To do
Output the data below only from the line containing "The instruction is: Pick" up to and including the line containing "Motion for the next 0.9", exact and with the pictures left out.

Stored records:
....

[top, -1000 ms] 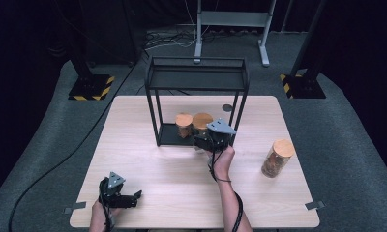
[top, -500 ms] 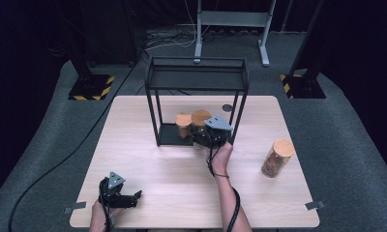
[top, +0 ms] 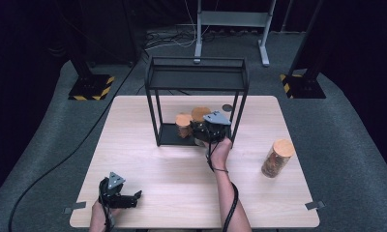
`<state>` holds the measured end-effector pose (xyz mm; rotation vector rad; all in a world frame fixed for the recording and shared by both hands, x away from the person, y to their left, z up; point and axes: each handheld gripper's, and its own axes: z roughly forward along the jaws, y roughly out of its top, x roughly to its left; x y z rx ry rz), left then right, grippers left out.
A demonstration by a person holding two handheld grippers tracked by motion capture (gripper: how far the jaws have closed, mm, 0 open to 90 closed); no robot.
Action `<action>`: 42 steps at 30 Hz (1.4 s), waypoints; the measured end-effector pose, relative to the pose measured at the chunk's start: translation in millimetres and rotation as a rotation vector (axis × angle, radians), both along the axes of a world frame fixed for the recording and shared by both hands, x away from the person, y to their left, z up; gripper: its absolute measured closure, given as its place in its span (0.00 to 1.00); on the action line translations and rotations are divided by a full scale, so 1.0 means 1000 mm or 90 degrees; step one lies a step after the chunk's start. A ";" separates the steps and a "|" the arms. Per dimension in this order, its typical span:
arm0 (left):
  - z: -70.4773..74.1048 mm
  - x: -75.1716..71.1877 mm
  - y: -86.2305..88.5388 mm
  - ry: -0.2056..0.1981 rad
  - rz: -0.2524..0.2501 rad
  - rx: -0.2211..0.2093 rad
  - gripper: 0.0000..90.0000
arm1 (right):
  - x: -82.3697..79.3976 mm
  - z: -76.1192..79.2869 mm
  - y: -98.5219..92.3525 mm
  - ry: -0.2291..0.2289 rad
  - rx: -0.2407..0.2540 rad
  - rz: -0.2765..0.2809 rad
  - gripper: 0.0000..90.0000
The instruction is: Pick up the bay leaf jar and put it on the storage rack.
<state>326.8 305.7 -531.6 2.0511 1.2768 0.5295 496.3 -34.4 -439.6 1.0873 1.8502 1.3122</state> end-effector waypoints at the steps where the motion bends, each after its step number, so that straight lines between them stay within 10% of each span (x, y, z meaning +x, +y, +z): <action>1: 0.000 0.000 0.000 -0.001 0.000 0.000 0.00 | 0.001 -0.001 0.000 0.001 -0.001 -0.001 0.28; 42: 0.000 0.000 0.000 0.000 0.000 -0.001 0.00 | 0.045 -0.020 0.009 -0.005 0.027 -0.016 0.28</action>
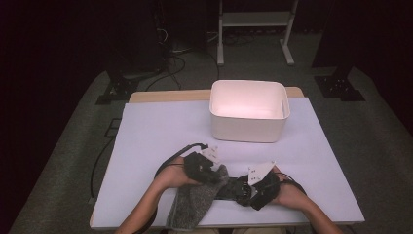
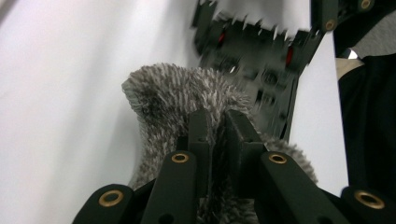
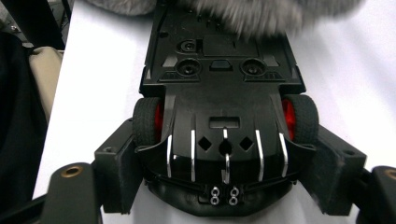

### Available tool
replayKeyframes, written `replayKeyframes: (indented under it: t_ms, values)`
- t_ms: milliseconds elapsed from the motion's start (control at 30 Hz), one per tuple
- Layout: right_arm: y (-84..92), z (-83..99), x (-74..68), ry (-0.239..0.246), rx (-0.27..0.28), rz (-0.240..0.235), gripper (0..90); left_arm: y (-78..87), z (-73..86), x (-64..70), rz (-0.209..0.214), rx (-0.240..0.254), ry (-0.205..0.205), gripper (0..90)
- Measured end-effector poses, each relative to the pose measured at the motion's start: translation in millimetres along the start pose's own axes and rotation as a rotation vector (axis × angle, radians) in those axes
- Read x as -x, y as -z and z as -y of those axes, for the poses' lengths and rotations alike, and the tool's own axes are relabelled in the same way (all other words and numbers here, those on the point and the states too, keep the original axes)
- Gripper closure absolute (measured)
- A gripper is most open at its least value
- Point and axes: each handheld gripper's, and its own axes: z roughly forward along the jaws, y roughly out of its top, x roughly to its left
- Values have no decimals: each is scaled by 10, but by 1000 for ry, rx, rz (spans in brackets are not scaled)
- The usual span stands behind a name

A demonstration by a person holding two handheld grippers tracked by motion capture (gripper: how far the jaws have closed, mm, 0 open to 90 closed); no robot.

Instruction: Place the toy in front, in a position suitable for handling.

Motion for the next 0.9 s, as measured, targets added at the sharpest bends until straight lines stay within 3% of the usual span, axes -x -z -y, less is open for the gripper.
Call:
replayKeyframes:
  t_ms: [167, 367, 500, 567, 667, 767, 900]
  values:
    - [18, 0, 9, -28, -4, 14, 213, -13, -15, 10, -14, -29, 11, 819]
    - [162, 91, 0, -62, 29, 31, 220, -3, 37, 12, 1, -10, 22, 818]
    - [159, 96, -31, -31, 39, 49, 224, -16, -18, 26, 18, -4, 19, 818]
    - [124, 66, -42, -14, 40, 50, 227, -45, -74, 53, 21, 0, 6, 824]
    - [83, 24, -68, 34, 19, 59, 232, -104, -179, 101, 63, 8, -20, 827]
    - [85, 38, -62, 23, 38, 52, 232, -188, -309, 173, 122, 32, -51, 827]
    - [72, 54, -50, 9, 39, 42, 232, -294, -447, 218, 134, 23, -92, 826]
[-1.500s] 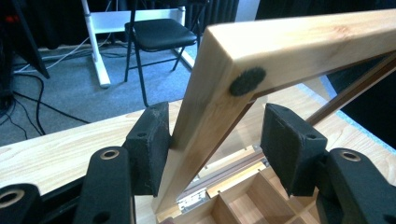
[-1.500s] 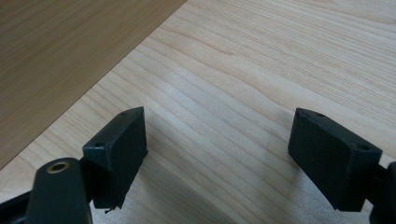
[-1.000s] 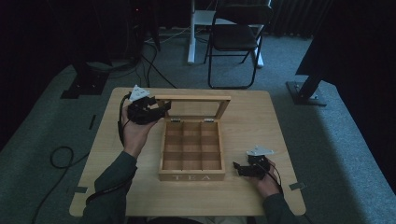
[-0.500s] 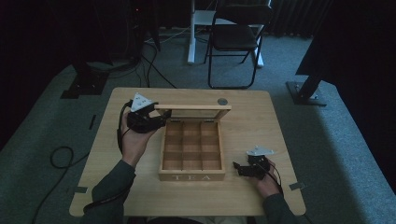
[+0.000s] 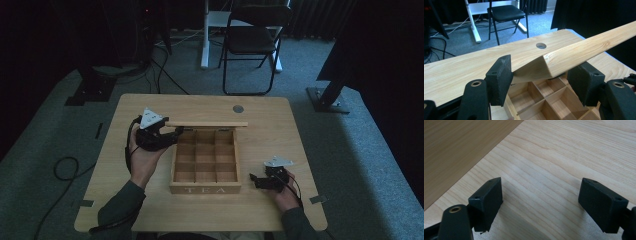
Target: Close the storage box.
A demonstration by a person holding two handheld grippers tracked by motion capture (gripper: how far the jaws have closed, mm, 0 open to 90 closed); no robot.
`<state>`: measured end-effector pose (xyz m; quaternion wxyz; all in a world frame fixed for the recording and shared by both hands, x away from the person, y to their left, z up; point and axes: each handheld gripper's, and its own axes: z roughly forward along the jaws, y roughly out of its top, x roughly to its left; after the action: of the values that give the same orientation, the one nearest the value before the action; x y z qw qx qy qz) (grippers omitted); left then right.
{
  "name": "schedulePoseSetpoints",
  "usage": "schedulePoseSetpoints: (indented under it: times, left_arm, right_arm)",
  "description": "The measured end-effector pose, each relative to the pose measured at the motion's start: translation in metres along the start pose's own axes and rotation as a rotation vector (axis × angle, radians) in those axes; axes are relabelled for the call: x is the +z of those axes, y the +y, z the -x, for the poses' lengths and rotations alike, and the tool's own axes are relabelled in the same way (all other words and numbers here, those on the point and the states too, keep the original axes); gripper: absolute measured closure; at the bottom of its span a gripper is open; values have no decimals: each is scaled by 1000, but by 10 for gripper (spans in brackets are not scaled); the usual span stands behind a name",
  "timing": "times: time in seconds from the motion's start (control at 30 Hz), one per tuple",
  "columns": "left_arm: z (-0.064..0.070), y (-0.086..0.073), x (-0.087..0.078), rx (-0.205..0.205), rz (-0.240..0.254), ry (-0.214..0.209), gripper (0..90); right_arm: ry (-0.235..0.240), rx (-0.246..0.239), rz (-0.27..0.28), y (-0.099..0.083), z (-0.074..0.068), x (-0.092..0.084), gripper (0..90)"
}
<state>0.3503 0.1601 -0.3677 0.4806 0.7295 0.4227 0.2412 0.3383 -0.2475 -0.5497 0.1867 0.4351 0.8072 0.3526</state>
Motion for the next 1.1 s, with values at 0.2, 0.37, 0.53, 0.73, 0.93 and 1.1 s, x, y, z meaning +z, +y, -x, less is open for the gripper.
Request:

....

Expected answer
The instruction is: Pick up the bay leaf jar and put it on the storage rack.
<state>326.8 305.7 -531.6 2.0511 1.2768 0.5295 496.3 -34.4 -439.6 1.0873 1.8502 1.3122</state> end-effector waypoints at the steps where the motion bends, each after its step number, so that straight lines between them stay within 10% of each span (x, y, z meaning +x, +y, +z): <action>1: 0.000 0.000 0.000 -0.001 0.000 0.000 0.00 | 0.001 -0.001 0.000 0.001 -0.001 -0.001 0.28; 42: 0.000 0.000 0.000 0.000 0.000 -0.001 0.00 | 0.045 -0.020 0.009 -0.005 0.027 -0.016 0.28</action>

### Available tool
replayKeyframes, written `replayKeyframes: (indented under it: t_ms, values)`
- t_ms: milliseconds elapsed from the motion's start (control at 30 Hz), one per tuple
- Layout: right_arm: y (-84..92), z (-83..99), x (-74..68), ry (-0.239..0.246), rx (-0.27..0.28), rz (-0.240..0.235), gripper (0..90); left_arm: y (-78..87), z (-73..86), x (-64..70), rz (-0.209..0.214), rx (-0.240..0.254), ry (-0.205..0.205), gripper (0..90)
- Measured end-effector poses, each relative to the pose measured at the motion's start: translation in millimetres along the start pose's own axes and rotation as a rotation vector (axis × angle, radians) in those axes
- Read x as -x, y as -z and z as -y of those axes, for the poses' lengths and rotations alike, and the tool's own axes are relabelled in the same way (all other words and numbers here, those on the point and the states too, keep the original axes)
- Gripper closure absolute (measured)
- A gripper is most open at its least value
- Point and axes: each handheld gripper's, and its own axes: z roughly forward along the jaws, y roughly out of its top, x roughly to its left
- Values have no decimals: each is scaled by 10, but by 1000 for ry, rx, rz (spans in brackets are not scaled)
- The usual span stands behind a name

A demonstration by a person holding two handheld grippers tracked by motion capture (gripper: how far the jaws have closed, mm, 0 open to 90 closed); no robot.

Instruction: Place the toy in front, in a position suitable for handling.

Motion for the next 0.9 s, as measured, targets added at the sharpest bends until straight lines stay within 3% of the usual span, axes -x -z -y, less is open for the gripper.

This finishes the answer to the exercise.